View Single Post
Old 03-18-2012, 02:07 AM   #21
MJLavelle
Registered User
 
Join Date: Jul 2011
Location: Charlotte NC
Posts: 2,753
My Ride: 2001 BMW 330ci
Quote:
Originally Posted by Drewdown View Post
here's a great thread with a lot of info: *http://forum.e46fanatics.com/showthread.php?t=864113

good luck
You really need to read this thread that Drewdown posted a link to. You're best bet is going to be to use a screw extractor/easy out/whatever local term you use. I posted a fairly long comment in that thread as well, and you may want to read it. If you finally decide to use an easy out, make sure you use the correct size. Most people tend to use one that is too large. There is usually a guide that is printed on the package, or a booklet inside that describes what size drill and extractor size to use acording to the size of bolt you are trying to remove. Follow that guide. I have seen way too many people try to use an extractor that is almost the same size as the bolt. That will not work. The extractor is tapered. If you drill a large hole, and screw a large extractor in there, it is going to make the broken off bolt expand, and just hold on tighter. So, use the recommended size, and it will come out.*
Make sure you use a T handle Tap holder, to drive the extractor in. If you don't have one, buy one. Don't try to use vice grips or pliers to drive in the extractor. They are made out of a very hard metal, so they are very brittle as well. Any axial pressure on the extractor could break it. A T handle tap holder will allow you to drive it in straight, and reduces the risk of breakage.*
If the head is still on there, but is just buggered up, you may be able to drive a larger extractor in to it, and it may get enough bite to turn the screw, so try that first. Buy a set of extractors, and see if one of the larger ones will dig in and turn the screw. It is worth trying before drilling and going in with a smaller easy out. But the T handle holder is a necessity. It is the best way to drive the extractor in there. Also, if you have not already done so, soak that bolt with PB Blaster or some other lubricant/solvent. PB Blaster is the best, but there are plenty of others that will work. Here is a link to a T handle tap holder, in case you are not clear about what I was talking about***********:
http://www.amazon.com/Westward-2CYR9...052815&sr=8-13
Here is a link to a screw extractor/easy out set. These have the drill bit size stamped on them. There are also sets that have the proper size drill bit in the set with the extractors.*
http://www.amazon.com/Irwin-Tools-53...2053055&sr=1-8
Don't buy the double ended ones with the drill on one end, and the extractor on the other end.

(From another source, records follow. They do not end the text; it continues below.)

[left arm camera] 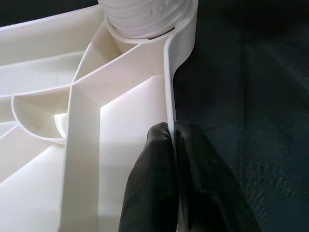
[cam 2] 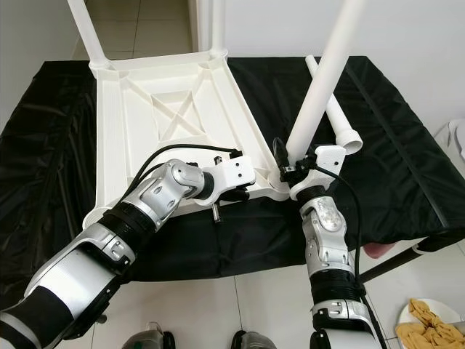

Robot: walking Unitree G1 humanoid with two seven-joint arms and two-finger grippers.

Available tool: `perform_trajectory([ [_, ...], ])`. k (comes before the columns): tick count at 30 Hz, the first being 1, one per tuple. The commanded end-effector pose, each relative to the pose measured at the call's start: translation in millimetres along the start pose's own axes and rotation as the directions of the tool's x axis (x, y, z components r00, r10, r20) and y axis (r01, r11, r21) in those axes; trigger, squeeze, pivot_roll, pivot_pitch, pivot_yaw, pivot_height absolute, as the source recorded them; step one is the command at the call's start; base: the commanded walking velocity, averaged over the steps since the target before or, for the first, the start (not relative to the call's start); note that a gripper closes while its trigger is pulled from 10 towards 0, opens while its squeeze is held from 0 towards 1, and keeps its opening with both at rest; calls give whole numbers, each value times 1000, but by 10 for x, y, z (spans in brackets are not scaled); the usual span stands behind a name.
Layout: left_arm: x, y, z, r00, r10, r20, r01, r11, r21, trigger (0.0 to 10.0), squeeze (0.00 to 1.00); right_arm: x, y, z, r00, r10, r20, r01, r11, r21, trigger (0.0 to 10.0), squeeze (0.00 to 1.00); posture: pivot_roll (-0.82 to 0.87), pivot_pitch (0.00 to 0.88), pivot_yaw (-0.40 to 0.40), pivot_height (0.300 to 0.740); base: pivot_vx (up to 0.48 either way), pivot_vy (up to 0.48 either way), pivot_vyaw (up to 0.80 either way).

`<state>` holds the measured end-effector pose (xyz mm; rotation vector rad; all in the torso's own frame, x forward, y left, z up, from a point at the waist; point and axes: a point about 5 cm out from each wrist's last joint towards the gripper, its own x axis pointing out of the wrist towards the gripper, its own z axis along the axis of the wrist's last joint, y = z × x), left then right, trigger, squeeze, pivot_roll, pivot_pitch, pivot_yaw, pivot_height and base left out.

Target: Building children table

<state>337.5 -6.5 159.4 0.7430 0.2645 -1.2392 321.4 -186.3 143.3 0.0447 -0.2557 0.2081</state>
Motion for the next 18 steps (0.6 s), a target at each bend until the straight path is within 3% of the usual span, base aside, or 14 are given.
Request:
perform_trajectory([
  [1, -149, 187, 54, 993, 119, -1, -119, 992, 48, 10000, 0, -615, -6, -817, 915, -40, -401, 63, 997, 45, 10000, 0, 28, 88, 24, 740, 0, 0, 0],
  [18, -169, 199, 57, 993, 121, -3, -121, 991, 55, 10000, 0, -690, 109, -835, 926, 26, -378, -12, 999, 40, 10000, 0, 34, 82, 25, 740, 0, 0, 0],
])
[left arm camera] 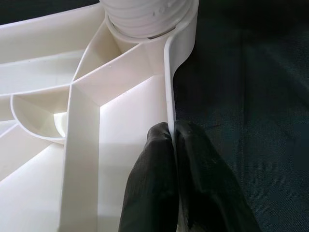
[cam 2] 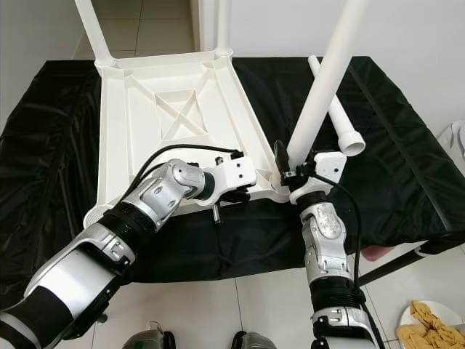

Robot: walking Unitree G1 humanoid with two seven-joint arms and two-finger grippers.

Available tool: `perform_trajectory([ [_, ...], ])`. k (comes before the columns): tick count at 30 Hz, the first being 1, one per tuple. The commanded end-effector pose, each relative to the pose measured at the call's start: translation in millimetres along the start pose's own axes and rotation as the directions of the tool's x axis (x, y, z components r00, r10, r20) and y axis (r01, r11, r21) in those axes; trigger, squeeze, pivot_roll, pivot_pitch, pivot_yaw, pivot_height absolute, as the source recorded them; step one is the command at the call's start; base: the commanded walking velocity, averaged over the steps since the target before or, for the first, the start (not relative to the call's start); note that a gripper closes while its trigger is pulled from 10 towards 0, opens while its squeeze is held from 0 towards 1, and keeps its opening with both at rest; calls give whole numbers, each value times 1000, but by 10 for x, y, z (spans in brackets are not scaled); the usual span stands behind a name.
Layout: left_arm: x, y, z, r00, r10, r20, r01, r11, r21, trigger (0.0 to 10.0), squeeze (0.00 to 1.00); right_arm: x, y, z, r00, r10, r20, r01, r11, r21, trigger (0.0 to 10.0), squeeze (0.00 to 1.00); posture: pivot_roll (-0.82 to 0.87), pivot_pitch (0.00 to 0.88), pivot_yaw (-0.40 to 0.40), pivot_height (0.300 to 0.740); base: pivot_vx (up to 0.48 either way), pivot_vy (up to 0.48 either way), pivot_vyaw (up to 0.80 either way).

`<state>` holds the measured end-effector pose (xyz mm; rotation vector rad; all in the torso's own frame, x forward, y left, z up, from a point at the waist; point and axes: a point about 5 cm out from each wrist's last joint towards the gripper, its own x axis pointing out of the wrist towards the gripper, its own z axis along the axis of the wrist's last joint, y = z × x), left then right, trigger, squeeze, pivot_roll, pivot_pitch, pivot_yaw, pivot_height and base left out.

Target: Building children table

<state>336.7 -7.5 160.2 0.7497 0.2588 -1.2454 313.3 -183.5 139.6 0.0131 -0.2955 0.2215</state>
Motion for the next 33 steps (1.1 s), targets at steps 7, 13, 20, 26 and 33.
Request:
perform_trajectory([
  [7, -177, 216, 48, 992, 127, -6, -127, 991, 50, 10000, 0, -690, 120, -816, 911, 32, -410, -2, 997, 73, 10000, 0, 34, 81, 27, 740, 0, 0, 0],
  [13, -178, 216, 51, 992, 126, -6, -126, 991, 50, 10000, 0, -718, 165, -794, 922, 59, -382, -39, 997, 62, 10000, 0, 34, 87, 26, 740, 0, 0, 0],
  [20, -181, 221, 51, 992, 128, -7, -127, 991, 51, 10000, 0, -728, 192, -787, 926, 78, -369, -59, 996, 62, 10000, 0, 34, 87, 25, 740, 0, 0, 0],
  [26, -185, 230, 59, 992, 129, -4, -129, 990, 52, 10000, 0, -739, 205, -772, 931, 87, -354, -77, 996, 43, 10000, 0, 33, 88, 27, 740, 0, 0, 0],
  [33, -189, 234, 66, 992, 128, -4, -128, 990, 55, 10000, 0, -758, 233, -761, 935, 105, -339, -100, 994, 34, 10000, 0, 34, 89, 29, 740, 0, 0, 0],
])
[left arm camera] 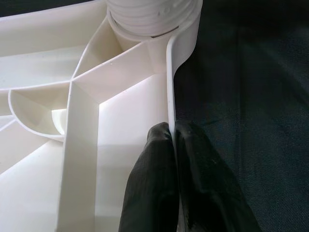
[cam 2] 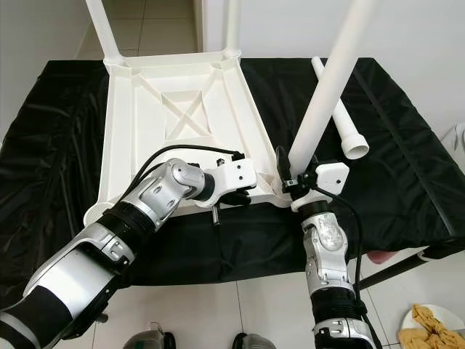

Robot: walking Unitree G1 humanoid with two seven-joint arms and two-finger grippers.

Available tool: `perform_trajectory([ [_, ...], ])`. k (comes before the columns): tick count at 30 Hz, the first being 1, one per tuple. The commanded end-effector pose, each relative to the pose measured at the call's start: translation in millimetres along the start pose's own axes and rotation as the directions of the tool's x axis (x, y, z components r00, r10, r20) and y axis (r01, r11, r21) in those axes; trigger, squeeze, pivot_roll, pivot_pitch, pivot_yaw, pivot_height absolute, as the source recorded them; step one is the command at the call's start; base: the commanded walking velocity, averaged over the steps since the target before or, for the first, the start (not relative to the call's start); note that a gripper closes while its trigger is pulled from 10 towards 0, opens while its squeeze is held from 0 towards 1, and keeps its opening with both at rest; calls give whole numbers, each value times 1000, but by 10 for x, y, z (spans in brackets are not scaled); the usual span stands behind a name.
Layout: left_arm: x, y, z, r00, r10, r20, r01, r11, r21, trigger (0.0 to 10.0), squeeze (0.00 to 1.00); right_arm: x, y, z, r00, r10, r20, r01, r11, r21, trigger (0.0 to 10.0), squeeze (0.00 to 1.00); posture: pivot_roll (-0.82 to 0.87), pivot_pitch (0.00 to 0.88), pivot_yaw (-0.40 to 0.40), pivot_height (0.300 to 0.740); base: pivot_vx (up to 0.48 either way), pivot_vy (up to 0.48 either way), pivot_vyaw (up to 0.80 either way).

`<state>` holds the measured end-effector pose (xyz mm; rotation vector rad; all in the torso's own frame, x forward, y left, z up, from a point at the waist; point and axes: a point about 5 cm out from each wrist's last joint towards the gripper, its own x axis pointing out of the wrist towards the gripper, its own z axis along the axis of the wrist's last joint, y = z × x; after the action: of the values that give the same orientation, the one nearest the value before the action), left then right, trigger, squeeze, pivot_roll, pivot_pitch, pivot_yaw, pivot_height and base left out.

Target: Building children table

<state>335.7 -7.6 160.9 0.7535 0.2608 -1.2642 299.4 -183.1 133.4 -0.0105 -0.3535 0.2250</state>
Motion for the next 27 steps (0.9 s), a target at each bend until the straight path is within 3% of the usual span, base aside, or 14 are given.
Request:
perform_trajectory([
  [1, -186, 237, 58, 989, 145, -6, -144, 988, 49, 10000, 0, -650, 224, -701, 916, 109, -386, -90, 994, 66, 10000, 0, 34, 89, 29, 740, 0, 0, 0],
  [10, -187, 236, 67, 990, 142, -5, -142, 989, 51, 10000, 0, -638, 234, -712, 914, 93, -396, -75, 995, 59, 10000, 0, 34, 87, 28, 740, 0, 0, 0],
  [18, -195, 234, 91, 990, 138, 2, -137, 989, 53, 10000, 0, -606, 218, -725, 918, 6, -397, -3, 1000, 8, 10000, 0, 34, 89, 27, 740, 0, 0, 0],
  [27, -201, 241, 126, 991, 136, 11, -136, 989, 58, 10000, 0, -602, 103, -798, 871, -226, -435, 202, 974, -101, 10000, 0, 31, 92, 29, 740, 0, 0, 0],
])
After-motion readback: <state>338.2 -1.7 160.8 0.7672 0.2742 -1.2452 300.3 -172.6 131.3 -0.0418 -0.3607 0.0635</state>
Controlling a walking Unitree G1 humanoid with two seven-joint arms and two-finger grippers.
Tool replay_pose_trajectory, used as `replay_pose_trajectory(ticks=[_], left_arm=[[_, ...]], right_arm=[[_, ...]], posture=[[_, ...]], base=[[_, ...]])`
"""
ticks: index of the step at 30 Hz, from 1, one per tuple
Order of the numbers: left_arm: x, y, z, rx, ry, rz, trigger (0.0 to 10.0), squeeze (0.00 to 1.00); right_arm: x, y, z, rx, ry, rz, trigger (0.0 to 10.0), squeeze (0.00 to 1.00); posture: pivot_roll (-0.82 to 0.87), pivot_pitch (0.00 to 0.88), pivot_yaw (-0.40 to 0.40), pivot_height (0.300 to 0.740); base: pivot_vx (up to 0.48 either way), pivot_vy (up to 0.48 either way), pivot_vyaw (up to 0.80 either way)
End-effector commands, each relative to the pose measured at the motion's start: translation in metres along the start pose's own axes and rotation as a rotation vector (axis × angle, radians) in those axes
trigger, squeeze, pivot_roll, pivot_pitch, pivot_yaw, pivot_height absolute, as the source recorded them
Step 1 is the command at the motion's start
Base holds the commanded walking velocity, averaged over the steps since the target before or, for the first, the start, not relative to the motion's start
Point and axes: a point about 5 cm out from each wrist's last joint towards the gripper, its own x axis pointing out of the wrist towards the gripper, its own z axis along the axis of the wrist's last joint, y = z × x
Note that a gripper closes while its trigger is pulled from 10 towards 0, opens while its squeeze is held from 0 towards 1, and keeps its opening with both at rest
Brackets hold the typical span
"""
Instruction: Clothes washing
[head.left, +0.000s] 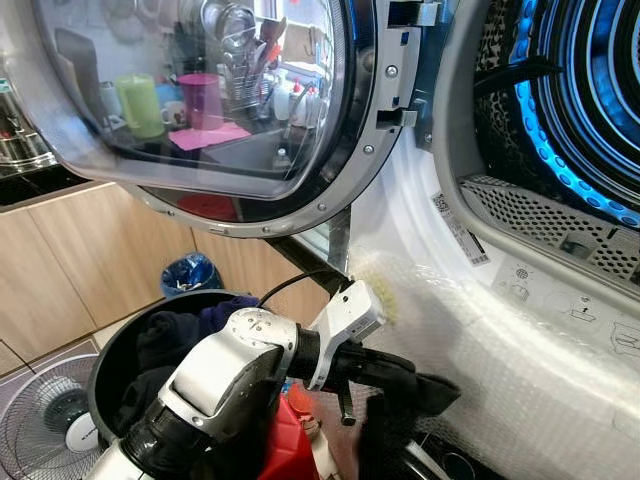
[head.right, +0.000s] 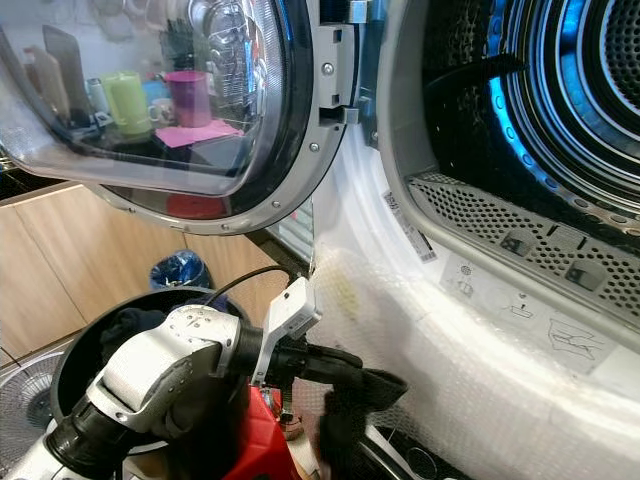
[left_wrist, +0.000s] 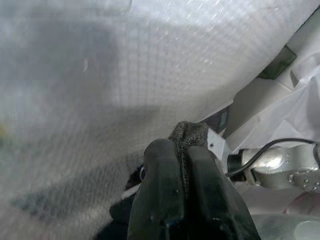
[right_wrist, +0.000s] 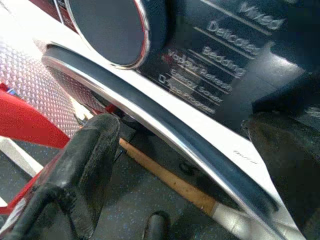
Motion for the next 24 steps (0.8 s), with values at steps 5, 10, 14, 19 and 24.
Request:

These are meant to be used in a drill, and don't work well on engine parts. They are better for wood screws. You probably don't have room to get a drill in there any way.*
Sorry for the long post. It is hard to describe how to do these things in writing. You need to realize that you are rapidly reaching a point of this being a real mess. I have removed hundreds of buggered up or broken bolts, screws, and set screws during my time as a manufacturing engineer. The one thing I tried to teach the assembly techs was to stop trying, as soon as there is a problem. Then, you need to get the proper tools, and make sure that you use every trick in the book on your first attempt to remove the fastener, because every time you fail, you only make things worse. It is a hard lesson to learn. I hope this helps.